John Porter

Personal information
- Full name: John Stewart Porter
- Date of birth: 27 September 1961 (age 63)
- Place of birth: Edinburgh, Scotland
- Position(s): Forward

Youth career
- Hutchinson Vale
- Salveson Boys Club

Senior career*
- Years: Team / Apps / (Gls)
- 1980–1982: Hearts / 0 / (0)
- 1982–1983: Forfar Athletic / 27 / (6)
- 1983: Bonnyrigg Rose Athletic
- Berwick Rangers / 21 / (3)
- Bonnyrigg Rose Athletic
- 1984–1986: East Fife / 38 / (8)
- 1986–1987: St. George / 19 / (1)
- 1987: Warringah Freshwater
- 1988–1992: Rockdale Ilinden
- 1993–1994: CYC Stanmore / 33 / (8)
- 1996–1997: Sutherland
- 1998: Wollongong Olympic
- 1999–2000: Sutherland

Managerial career
- 1998–2000: Sutherland
- 2001–2004: Sydney University
- 2005–2006: Sutherland
- 2007: Sydney Wanderers

= John Porter (footballer, born 1961) =

Scottish footballer

 John Stewart Porter is a Scottish former footballer.

==Playing career==

===Youth football===
Porter played youth football for Hutchinson Vale and Salvesen Boys Club.

===Scotland===
After spending two years on the books at Hearts he moved to Forfar Athletic.
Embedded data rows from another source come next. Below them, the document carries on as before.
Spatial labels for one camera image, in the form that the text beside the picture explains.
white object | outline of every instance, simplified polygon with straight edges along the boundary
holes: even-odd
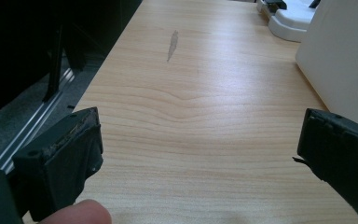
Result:
[[[285,40],[301,42],[316,9],[310,8],[312,0],[284,0],[284,3],[287,9],[278,9],[271,13],[267,3],[259,0],[257,10],[267,14],[268,28],[273,34]]]
[[[323,0],[296,61],[327,108],[358,123],[358,0]]]

fingertip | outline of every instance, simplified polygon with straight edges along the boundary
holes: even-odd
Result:
[[[65,207],[41,224],[111,224],[112,218],[105,207],[94,200],[84,200],[75,205]]]

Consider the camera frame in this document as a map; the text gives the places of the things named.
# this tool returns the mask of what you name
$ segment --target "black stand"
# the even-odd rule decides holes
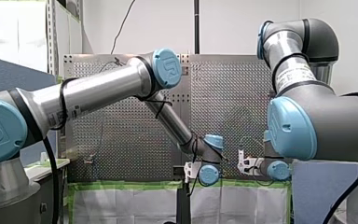
[[[176,191],[176,224],[191,224],[190,197],[187,196],[190,186],[185,183],[183,166],[173,166],[173,179],[182,181],[182,187]]]

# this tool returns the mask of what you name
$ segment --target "silver cylinder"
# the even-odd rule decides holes
[[[316,80],[307,61],[301,57],[291,57],[280,63],[286,56],[301,53],[301,49],[302,39],[292,31],[280,31],[266,40],[264,50],[271,70],[276,70],[277,92],[297,82]]]
[[[150,74],[137,58],[114,70],[72,80],[63,90],[68,119],[86,115],[130,96],[144,97],[151,92],[151,86]],[[56,85],[39,91],[18,89],[43,136],[62,122],[60,87]]]
[[[333,63],[310,63],[310,70],[316,79],[330,85]]]
[[[164,101],[162,93],[157,92],[148,100],[150,101]],[[156,115],[162,107],[162,103],[147,102],[147,107]],[[167,135],[176,144],[183,145],[190,141],[192,134],[187,126],[182,122],[178,115],[173,111],[172,107],[165,105],[158,114],[158,120],[164,126]]]

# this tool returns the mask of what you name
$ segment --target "perforated metal panel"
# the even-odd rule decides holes
[[[129,55],[67,55],[65,75],[90,76],[118,67],[128,58]],[[163,93],[169,99],[168,91]],[[66,128],[67,147],[76,150],[69,166],[70,182],[172,179],[172,143],[153,113],[136,98],[76,119]]]
[[[270,71],[254,56],[191,55],[191,129],[224,136],[225,177],[243,177],[238,149],[263,153]]]
[[[85,77],[112,69],[130,55],[68,55],[66,77]],[[181,55],[184,75],[167,98],[181,119],[199,136],[225,137],[225,177],[237,171],[238,152],[260,156],[267,129],[270,71],[253,56]],[[70,122],[67,148],[75,149],[69,181],[171,180],[172,166],[186,161],[171,144],[153,114],[135,98],[123,100]],[[95,154],[93,164],[84,161]]]

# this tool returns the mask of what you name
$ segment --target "robotic arm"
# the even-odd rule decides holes
[[[275,151],[304,161],[358,161],[358,93],[336,96],[328,85],[338,58],[334,31],[313,19],[267,22],[258,52],[277,93],[268,105]]]
[[[0,204],[15,204],[12,200],[21,195],[38,192],[38,186],[29,183],[21,166],[22,148],[47,141],[48,130],[60,129],[68,119],[79,118],[130,96],[147,104],[182,151],[203,158],[199,172],[202,184],[210,186],[217,182],[222,138],[210,135],[197,138],[172,107],[164,104],[164,97],[158,92],[176,86],[181,75],[176,55],[169,49],[161,49],[135,56],[111,71],[66,79],[61,85],[38,91],[0,91]]]

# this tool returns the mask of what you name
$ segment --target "white wall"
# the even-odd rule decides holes
[[[110,53],[131,0],[84,0],[86,53]],[[114,53],[145,53],[158,48],[193,49],[192,0],[136,1]]]
[[[200,52],[255,54],[258,28],[265,20],[299,18],[299,0],[201,0]],[[110,53],[131,0],[84,0],[83,50]],[[136,1],[115,53],[171,48],[194,52],[194,1]]]
[[[358,91],[358,0],[301,0],[301,18],[321,19],[333,27],[339,59],[333,69],[337,94]]]
[[[201,0],[200,53],[256,54],[264,21],[298,19],[298,0]]]

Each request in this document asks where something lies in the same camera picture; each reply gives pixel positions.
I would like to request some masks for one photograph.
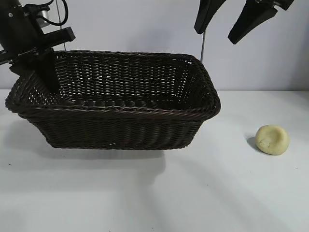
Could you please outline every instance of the wicker basket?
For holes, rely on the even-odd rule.
[[[189,145],[220,111],[204,66],[182,54],[60,51],[60,93],[21,76],[6,107],[53,147],[165,150]]]

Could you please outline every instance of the yellow ball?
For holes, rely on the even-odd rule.
[[[281,155],[290,145],[288,133],[280,126],[266,125],[261,127],[255,136],[256,146],[270,155]]]

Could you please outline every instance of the white surface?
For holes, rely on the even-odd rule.
[[[32,0],[44,3],[47,0]],[[199,58],[199,0],[68,0],[76,40],[68,49],[187,53]],[[211,21],[204,64],[217,89],[309,90],[309,1],[296,0],[237,45],[227,38],[245,0],[226,1]],[[63,6],[59,3],[63,17]],[[56,9],[50,16],[57,20]],[[16,76],[0,67],[0,88]]]
[[[0,231],[307,232],[309,93],[219,95],[191,145],[164,152],[53,149],[2,103]],[[265,124],[289,132],[283,155],[251,147]]]

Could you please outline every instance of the robotic arm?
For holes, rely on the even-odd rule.
[[[200,0],[200,6],[195,23],[195,30],[202,34],[218,9],[226,0]],[[229,40],[237,44],[246,34],[261,23],[274,17],[279,6],[285,11],[291,6],[294,0],[246,0],[246,4],[239,16],[236,24],[233,26]]]
[[[11,71],[23,75],[25,72],[35,71],[45,82],[51,92],[57,92],[59,83],[56,77],[53,46],[70,42],[75,39],[71,28],[60,29],[44,34],[42,27],[52,24],[62,26],[68,20],[68,6],[62,0],[66,9],[63,22],[54,23],[44,15],[53,3],[24,7],[19,0],[0,1],[0,65],[11,63]]]

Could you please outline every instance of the metal rod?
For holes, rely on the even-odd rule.
[[[57,12],[58,12],[59,23],[61,23],[58,0],[56,0],[56,6],[57,6]],[[64,50],[66,51],[66,50],[67,50],[66,43],[63,43],[63,46],[64,46]]]
[[[203,62],[203,58],[204,58],[205,38],[206,38],[206,30],[203,33],[203,43],[202,43],[202,51],[201,51],[201,62]]]

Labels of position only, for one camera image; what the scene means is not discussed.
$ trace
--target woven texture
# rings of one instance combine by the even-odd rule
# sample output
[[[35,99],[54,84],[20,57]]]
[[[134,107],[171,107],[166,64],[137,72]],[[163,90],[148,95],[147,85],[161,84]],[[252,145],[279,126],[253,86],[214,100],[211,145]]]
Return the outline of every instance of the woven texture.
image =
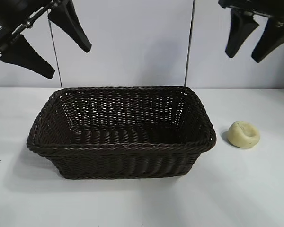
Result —
[[[68,179],[184,175],[215,143],[197,95],[168,86],[57,91],[27,139]]]

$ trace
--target basket rim
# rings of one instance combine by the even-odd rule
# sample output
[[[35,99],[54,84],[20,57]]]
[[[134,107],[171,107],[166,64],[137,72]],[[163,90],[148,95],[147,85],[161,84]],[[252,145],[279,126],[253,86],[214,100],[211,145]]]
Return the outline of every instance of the basket rim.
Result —
[[[208,122],[210,122],[211,125],[207,125],[206,129],[206,134],[207,137],[203,138],[198,141],[194,142],[187,142],[187,143],[174,143],[174,144],[165,144],[165,143],[105,143],[105,144],[93,144],[93,143],[87,143],[87,144],[39,144],[35,143],[35,140],[31,138],[32,131],[34,125],[39,124],[40,116],[44,112],[44,110],[48,107],[50,107],[57,98],[59,98],[60,95],[62,95],[65,92],[73,92],[73,91],[78,91],[78,92],[84,92],[84,91],[97,91],[97,90],[128,90],[128,91],[141,91],[141,90],[173,90],[175,88],[178,88],[179,91],[187,93],[187,95],[192,95],[192,96],[197,96],[194,91],[192,91],[190,88],[185,87],[185,86],[133,86],[133,87],[71,87],[71,88],[63,88],[58,91],[55,91],[49,98],[49,100],[46,102],[45,106],[41,109],[40,113],[38,114],[37,118],[34,121],[34,124],[31,128],[31,131],[29,133],[29,136],[27,138],[27,147],[31,150],[37,149],[37,153],[42,153],[40,152],[42,149],[46,150],[55,150],[58,153],[61,151],[70,151],[70,150],[88,150],[89,152],[92,151],[99,151],[99,150],[115,150],[115,149],[134,149],[137,150],[139,149],[142,151],[143,149],[156,149],[160,148],[163,151],[166,149],[170,148],[175,148],[174,150],[179,150],[179,149],[191,149],[191,148],[201,148],[201,147],[206,147],[207,149],[204,151],[210,150],[214,145],[216,144],[216,134],[213,129],[213,125],[211,124],[208,115],[206,113],[206,110],[204,109],[206,116],[205,118],[208,119]]]

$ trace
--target dark brown wicker basket
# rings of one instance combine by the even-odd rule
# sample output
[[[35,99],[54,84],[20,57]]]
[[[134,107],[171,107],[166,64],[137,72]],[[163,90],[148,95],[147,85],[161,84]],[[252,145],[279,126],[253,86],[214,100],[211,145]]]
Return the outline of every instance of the dark brown wicker basket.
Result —
[[[68,179],[184,175],[215,143],[198,96],[168,86],[57,91],[27,139]]]

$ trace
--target white table
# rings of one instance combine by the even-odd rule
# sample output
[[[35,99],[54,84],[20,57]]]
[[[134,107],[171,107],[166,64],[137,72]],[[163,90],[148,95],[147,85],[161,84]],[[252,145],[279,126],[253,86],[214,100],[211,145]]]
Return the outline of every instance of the white table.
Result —
[[[180,178],[66,180],[27,150],[51,88],[0,88],[0,227],[284,227],[284,90],[196,90],[217,145]],[[250,150],[224,138],[261,131]]]

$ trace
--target white backdrop
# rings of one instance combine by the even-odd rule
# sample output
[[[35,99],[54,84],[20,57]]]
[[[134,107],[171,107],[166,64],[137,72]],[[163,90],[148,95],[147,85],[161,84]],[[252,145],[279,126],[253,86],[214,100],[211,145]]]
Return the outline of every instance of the white backdrop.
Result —
[[[93,47],[86,55],[53,27],[63,86],[184,84],[193,0],[74,0],[74,5]]]
[[[85,54],[53,26],[64,87],[183,85],[193,0],[74,0],[93,47]],[[266,19],[229,59],[230,9],[196,0],[187,85],[197,88],[284,88],[284,45],[260,64],[250,57]],[[55,69],[46,15],[24,35]],[[0,62],[0,87],[59,87],[24,68]]]
[[[36,21],[33,28],[24,31],[23,35],[31,46],[56,69],[47,16],[43,15]],[[0,61],[0,87],[60,87],[60,82],[58,73],[49,80],[30,70]]]
[[[196,0],[187,85],[197,88],[284,88],[284,45],[259,64],[251,58],[266,19],[255,17],[260,27],[230,59],[225,54],[230,9],[223,9],[217,1]]]

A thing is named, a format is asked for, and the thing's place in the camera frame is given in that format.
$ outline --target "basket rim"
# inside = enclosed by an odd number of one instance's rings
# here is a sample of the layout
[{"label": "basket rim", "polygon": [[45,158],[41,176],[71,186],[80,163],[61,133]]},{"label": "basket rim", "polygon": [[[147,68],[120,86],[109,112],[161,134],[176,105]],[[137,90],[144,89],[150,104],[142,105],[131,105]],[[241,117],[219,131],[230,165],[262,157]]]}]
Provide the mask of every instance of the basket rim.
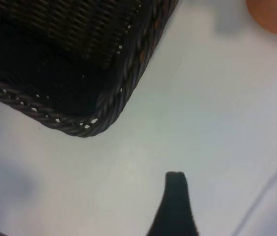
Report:
[{"label": "basket rim", "polygon": [[71,136],[90,137],[111,126],[126,106],[149,59],[155,50],[178,0],[142,0],[131,30],[125,37],[117,60],[116,82],[101,93],[97,110],[90,116],[70,116],[45,106],[31,97],[0,81],[0,102],[24,113],[43,125]]}]

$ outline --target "black wicker basket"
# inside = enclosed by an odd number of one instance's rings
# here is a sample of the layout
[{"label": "black wicker basket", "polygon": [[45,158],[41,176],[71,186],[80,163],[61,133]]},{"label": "black wicker basket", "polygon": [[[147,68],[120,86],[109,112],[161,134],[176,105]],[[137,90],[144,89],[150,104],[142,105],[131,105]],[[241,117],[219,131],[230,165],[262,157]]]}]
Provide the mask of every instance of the black wicker basket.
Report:
[{"label": "black wicker basket", "polygon": [[105,131],[178,0],[0,0],[0,102],[72,136]]}]

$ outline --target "white table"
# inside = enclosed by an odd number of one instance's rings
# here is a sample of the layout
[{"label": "white table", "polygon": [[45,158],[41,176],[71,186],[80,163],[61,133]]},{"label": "white table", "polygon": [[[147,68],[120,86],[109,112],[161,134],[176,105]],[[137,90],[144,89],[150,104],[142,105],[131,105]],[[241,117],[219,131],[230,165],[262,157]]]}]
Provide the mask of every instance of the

While at Forfar Porter played 27 times scoring six goals. He then transferred to Berwick Rangers where he played 21 games. In 1984, he moved to East Fife where he spent two years.

===Australia===
In 1986 Porter emigrated to Australia where he played two seasons with National Soccer League team St. George. After leaving St. George Porter played for a number of NSW Premier League clubs.

==Coaching career==
Porter began coaching with Sutherland in the NSW Premier League in 1998 while still playing. In 2000, he moved on to Sydney University where he coached until 2004. In 2005, he again took the helm at Sutherland until moving to Sydney Wanderers in 2007.